What you should do: In the listing below, which lines contain the string "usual"? Copy them all.

Provided information:
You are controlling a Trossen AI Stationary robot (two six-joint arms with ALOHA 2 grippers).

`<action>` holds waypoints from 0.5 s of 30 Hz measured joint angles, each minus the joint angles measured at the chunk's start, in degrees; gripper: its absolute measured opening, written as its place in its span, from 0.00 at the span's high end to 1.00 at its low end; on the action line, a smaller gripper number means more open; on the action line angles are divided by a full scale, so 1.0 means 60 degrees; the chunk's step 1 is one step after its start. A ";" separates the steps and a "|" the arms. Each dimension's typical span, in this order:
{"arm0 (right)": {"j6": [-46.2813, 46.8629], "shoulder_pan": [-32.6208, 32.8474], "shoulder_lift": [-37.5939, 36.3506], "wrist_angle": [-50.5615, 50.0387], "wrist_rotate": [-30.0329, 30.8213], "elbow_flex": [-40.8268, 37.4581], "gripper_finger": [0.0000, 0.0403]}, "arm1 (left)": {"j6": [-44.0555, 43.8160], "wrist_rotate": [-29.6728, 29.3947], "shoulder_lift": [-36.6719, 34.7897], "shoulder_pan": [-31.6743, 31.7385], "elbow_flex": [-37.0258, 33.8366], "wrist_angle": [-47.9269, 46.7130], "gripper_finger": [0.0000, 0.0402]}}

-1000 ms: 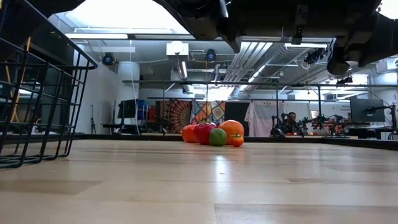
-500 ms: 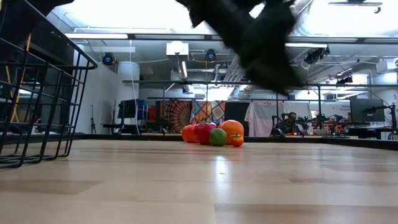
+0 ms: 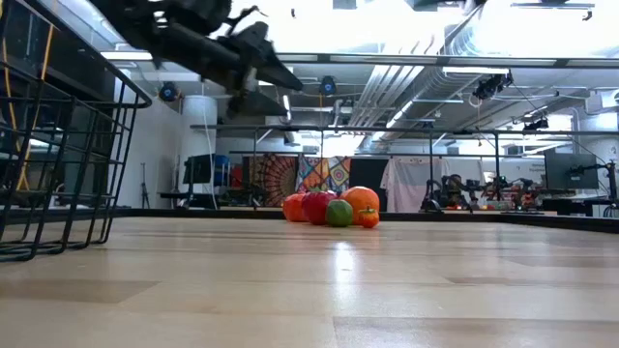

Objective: Sort produce into baskets
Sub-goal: Put the orange into the orange bin

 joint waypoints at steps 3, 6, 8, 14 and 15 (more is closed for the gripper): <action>0.1461 -0.1834 0.0778 -0.0385 -0.1745 0.0000 0.04 | -0.0398 -0.0326 -0.0806 0.0114 -0.0524 0.0057 0.16; 0.2749 -0.3705 0.1734 -0.0941 -0.4258 0.0000 0.04 | -0.0414 -0.0436 -0.1313 0.0125 -0.0567 0.0030 0.16; 0.2855 -0.4663 0.2446 -0.1250 -0.5806 0.0000 0.04 | -0.0415 -0.0428 -0.1540 0.0115 -0.0567 0.0021 0.16; 0.2867 -0.5613 0.4427 -0.1380 -0.7663 0.0000 0.04 | -0.0594 -0.0141 -0.2085 0.0081 -0.0571 -0.0105 0.16; 0.3008 -0.5651 0.4689 -0.1383 -0.7682 0.0000 0.04 | -0.0574 -0.0114 -0.2149 0.0081 -0.0571 -0.0228 0.16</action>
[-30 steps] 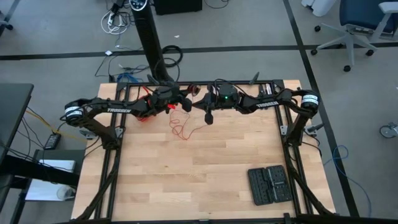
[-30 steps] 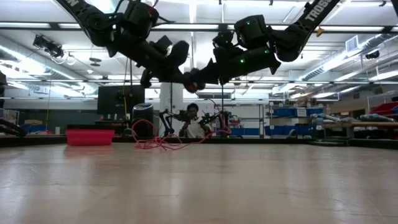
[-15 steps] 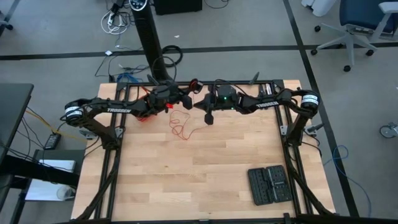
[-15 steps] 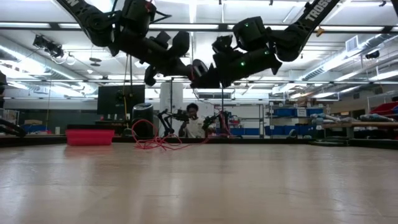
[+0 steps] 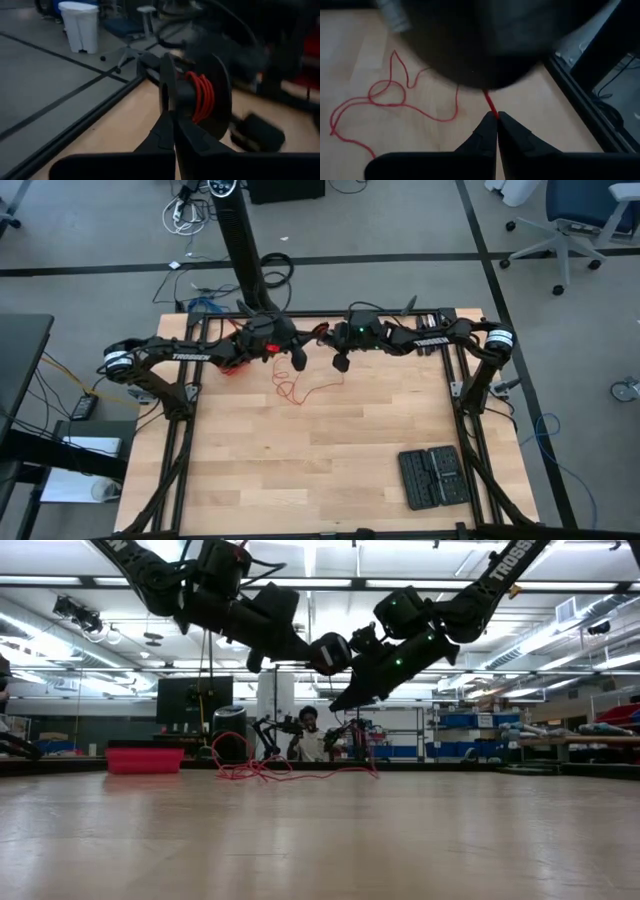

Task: Coil cords
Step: Coil the wire to the spool

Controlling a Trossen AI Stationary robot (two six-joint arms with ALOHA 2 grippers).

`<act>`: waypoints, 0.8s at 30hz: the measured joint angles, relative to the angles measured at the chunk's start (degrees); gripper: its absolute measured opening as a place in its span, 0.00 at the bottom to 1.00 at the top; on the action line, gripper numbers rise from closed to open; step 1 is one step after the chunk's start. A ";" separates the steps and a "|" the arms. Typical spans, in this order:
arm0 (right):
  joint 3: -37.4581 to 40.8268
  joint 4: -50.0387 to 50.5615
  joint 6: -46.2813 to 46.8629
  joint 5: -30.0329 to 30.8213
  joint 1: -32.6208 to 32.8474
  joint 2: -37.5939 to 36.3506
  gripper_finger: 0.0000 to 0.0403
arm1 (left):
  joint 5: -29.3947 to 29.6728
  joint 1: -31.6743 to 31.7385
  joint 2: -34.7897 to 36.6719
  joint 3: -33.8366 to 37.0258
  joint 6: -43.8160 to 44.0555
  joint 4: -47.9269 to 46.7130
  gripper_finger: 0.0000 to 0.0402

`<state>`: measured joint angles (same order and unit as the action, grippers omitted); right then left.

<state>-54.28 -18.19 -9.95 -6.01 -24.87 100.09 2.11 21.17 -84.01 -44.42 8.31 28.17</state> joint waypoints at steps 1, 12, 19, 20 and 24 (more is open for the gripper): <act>0.02 0.48 -0.01 0.15 -0.01 0.00 0.02 | -0.29 -0.07 0.00 0.00 -2.12 -1.08 0.00; 0.09 5.22 -0.85 0.56 -0.25 0.11 0.13 | -1.29 -0.17 0.17 -0.09 -12.92 -15.90 0.00; 0.09 10.00 -1.19 -0.41 -1.36 0.09 0.13 | -1.08 -0.17 0.17 -0.09 -13.73 -22.30 0.00; 0.09 11.07 -1.07 -1.32 -1.54 0.09 0.13 | -1.07 -0.17 0.17 -0.09 -13.72 -22.46 0.00; 0.09 13.99 -0.69 -2.00 -2.35 0.09 0.14 | -0.89 -0.17 0.17 -0.09 -13.92 -23.62 0.00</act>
<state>-54.19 -4.20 -10.64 -8.01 -27.22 100.18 1.21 20.99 -83.83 -44.51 -5.62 4.55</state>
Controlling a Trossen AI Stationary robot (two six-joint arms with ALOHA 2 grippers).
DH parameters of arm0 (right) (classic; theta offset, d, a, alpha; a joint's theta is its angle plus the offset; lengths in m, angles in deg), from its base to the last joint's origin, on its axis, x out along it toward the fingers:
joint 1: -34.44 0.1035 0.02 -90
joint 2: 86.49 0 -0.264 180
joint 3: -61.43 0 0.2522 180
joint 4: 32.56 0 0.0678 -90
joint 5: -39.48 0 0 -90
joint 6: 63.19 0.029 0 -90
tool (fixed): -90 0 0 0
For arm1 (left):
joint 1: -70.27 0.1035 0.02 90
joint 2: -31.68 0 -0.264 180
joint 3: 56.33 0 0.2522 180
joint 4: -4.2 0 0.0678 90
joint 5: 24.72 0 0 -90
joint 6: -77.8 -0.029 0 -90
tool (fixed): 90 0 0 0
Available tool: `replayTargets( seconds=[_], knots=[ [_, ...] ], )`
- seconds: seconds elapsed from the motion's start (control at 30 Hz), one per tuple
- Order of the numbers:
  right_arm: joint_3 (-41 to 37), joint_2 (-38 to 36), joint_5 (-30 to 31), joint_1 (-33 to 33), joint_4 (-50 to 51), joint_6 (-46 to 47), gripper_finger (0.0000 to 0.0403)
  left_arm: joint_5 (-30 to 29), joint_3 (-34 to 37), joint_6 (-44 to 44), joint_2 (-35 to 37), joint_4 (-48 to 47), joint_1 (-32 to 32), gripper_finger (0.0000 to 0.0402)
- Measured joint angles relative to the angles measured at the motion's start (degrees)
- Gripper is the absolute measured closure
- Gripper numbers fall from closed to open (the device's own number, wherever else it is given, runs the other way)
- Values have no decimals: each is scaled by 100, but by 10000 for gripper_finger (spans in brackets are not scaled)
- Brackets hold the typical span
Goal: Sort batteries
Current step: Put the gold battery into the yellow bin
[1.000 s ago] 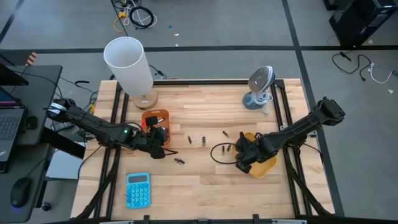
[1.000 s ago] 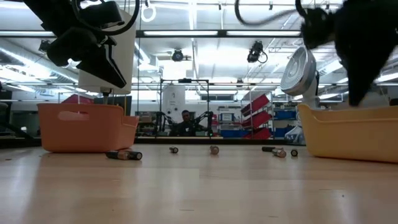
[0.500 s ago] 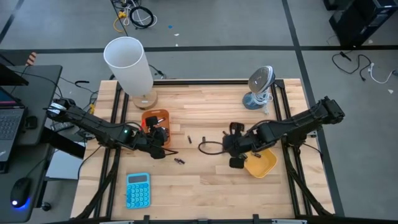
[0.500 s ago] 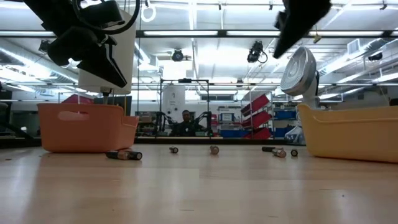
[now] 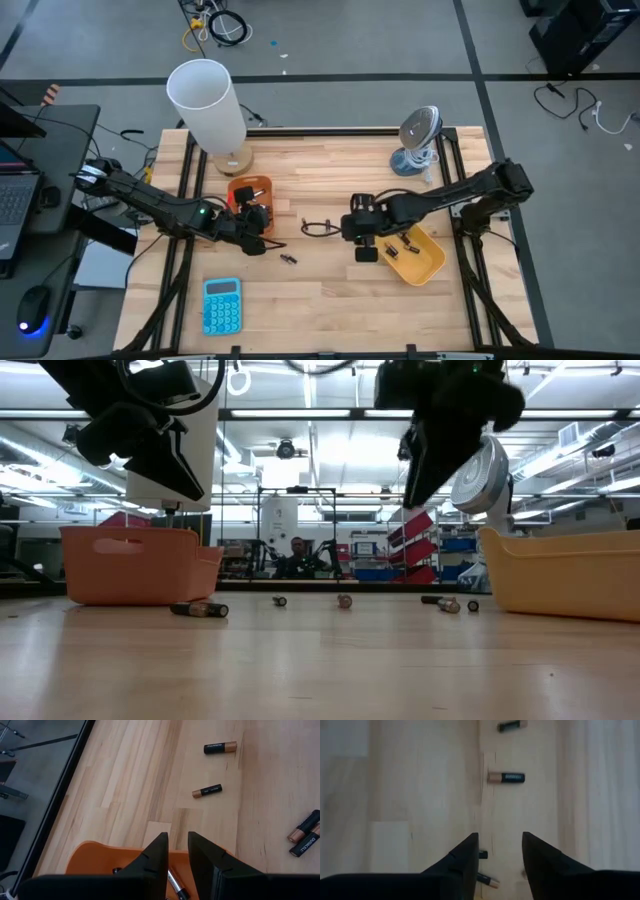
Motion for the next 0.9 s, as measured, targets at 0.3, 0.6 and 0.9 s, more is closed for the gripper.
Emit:
replayTargets(
  seconds=[0.3,0.6,0.9],
  knots=[
    [0,617,-97,-9,5,128,196,0,0,0,0,-2,0,325],
    [0,1105,-304,-16,102,172,136,0,0,0,0,0,0,325],
    [0,1143,-313,-46,253,152,105,0,0,-4,-2,0,0,325]
  ],
)
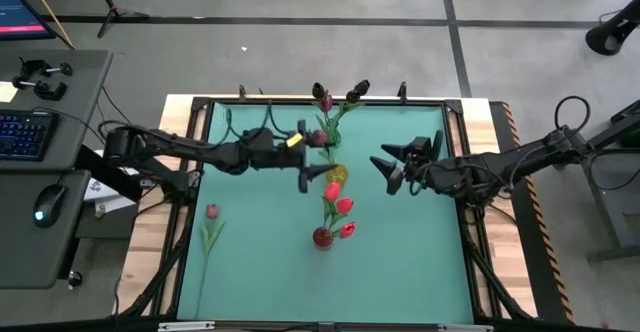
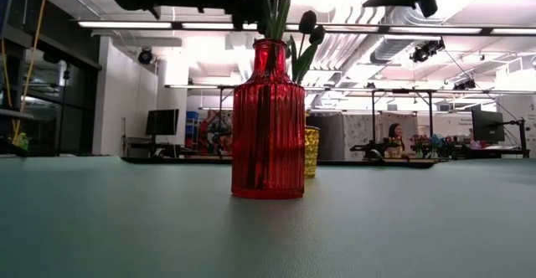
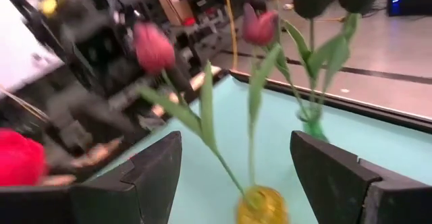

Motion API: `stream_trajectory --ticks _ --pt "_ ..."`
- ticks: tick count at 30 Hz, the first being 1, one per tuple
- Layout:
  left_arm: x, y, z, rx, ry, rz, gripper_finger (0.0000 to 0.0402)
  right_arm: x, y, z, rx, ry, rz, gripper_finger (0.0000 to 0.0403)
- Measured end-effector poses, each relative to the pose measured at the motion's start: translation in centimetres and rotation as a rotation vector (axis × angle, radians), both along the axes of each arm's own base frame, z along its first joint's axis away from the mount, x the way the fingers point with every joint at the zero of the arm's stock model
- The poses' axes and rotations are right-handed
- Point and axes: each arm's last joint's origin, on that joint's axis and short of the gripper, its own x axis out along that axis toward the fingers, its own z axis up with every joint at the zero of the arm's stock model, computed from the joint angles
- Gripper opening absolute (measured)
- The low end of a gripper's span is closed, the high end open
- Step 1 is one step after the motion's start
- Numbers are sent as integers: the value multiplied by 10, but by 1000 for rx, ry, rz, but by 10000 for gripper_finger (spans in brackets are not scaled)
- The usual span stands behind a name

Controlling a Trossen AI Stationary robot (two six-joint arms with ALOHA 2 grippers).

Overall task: Sort flowers into vase by color
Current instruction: Put the top red tulip into the yellow vase

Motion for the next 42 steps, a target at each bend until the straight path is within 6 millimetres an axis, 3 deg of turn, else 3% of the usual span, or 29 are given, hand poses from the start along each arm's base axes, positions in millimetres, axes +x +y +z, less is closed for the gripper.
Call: stream_trajectory --ticks 7,13,25,30,36,42 --pt "28 -1 -6 259 165 46 268 8 -13 14 70 -151 72 265" --pt "31 -1 6 418 211 183 268 10 -18 16 81 -169 97 265" --pt "33 12 19 532 229 298 268 10 -18 16 68 -160 115 265" --pt "35 9 25 470 181 214 268 12 -20 19 83 -203 145 265" --pt "36 4 23 427 174 123 268 18 -38 26 105 -302 159 265" --pt "36 9 22 406 189 136 268 31 -61 17 158 -291 207 265"
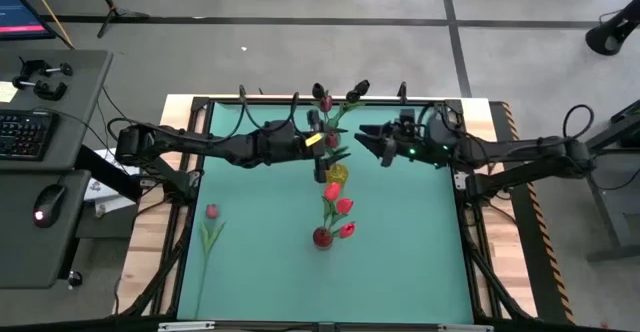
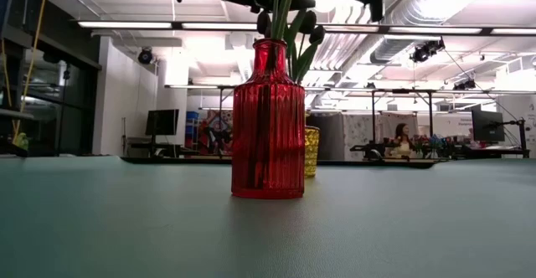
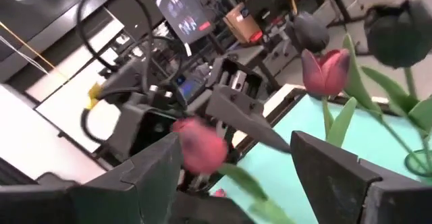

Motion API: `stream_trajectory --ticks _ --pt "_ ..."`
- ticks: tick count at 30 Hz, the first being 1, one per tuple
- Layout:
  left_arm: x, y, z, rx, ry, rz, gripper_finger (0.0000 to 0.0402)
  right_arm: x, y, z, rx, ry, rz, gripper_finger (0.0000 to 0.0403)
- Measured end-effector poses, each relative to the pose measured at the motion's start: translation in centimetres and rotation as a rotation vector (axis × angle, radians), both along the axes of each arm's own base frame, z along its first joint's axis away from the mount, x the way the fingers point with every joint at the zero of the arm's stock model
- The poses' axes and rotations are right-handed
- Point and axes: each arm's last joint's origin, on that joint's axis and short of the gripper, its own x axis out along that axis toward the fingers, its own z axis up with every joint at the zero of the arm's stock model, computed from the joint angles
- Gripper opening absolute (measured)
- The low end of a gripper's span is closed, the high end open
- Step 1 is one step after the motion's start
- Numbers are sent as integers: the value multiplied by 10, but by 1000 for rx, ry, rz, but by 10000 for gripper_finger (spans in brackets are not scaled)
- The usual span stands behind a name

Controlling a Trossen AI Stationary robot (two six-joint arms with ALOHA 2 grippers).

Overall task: Sort flowers into vase by color
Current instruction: Put the top red tulip into the yellow vase, then put the red tulip into the yellow vase

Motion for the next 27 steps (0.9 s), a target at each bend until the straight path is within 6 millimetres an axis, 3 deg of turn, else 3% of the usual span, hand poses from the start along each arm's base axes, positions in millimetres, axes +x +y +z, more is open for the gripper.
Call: stream_trajectory --ticks 6,13,27 --pt "0 1 -2 28 28 25 268 16 -13 -3 -17 -71 62 265" --pt "-3 9 2 60 24 93 268 18 -20 0 -42 -120 66 265" --pt "-36 18 49 -148 -165 6 268 17 -20 2 -45 -136 66 265"
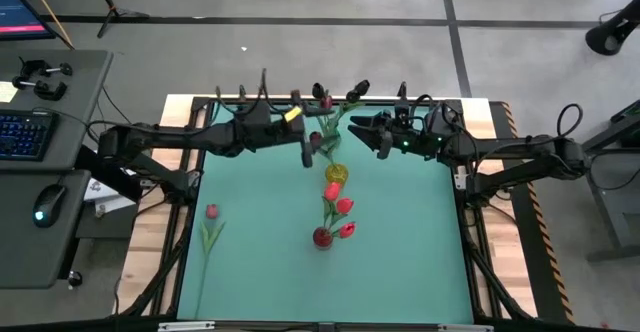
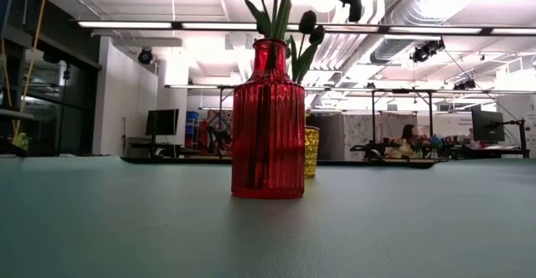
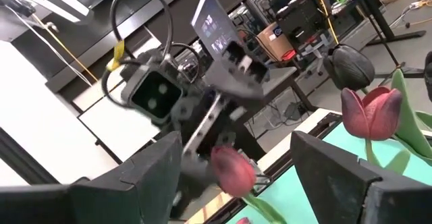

Output of the task:
- The usual span stands behind a name
Motion for the next 42 steps, a target at each bend until the straight path is within 6 millimetres an axis, 3 deg of turn, else 3% of the usual span, or 29 are given, hand poses from the start along each arm's base axes, positions in millimetres, axes +x +y +z, less is closed for the gripper.
- The usual span stands behind a name
Motion for the next 27 steps (0.9 s), a target at each bend until the straight path is within 6 millimetres an axis, 3 deg of turn, else 3% of the usual span, hand poses from the start along each arm's base axes, positions in millimetres, axes +x +y +z, more is open for the gripper.

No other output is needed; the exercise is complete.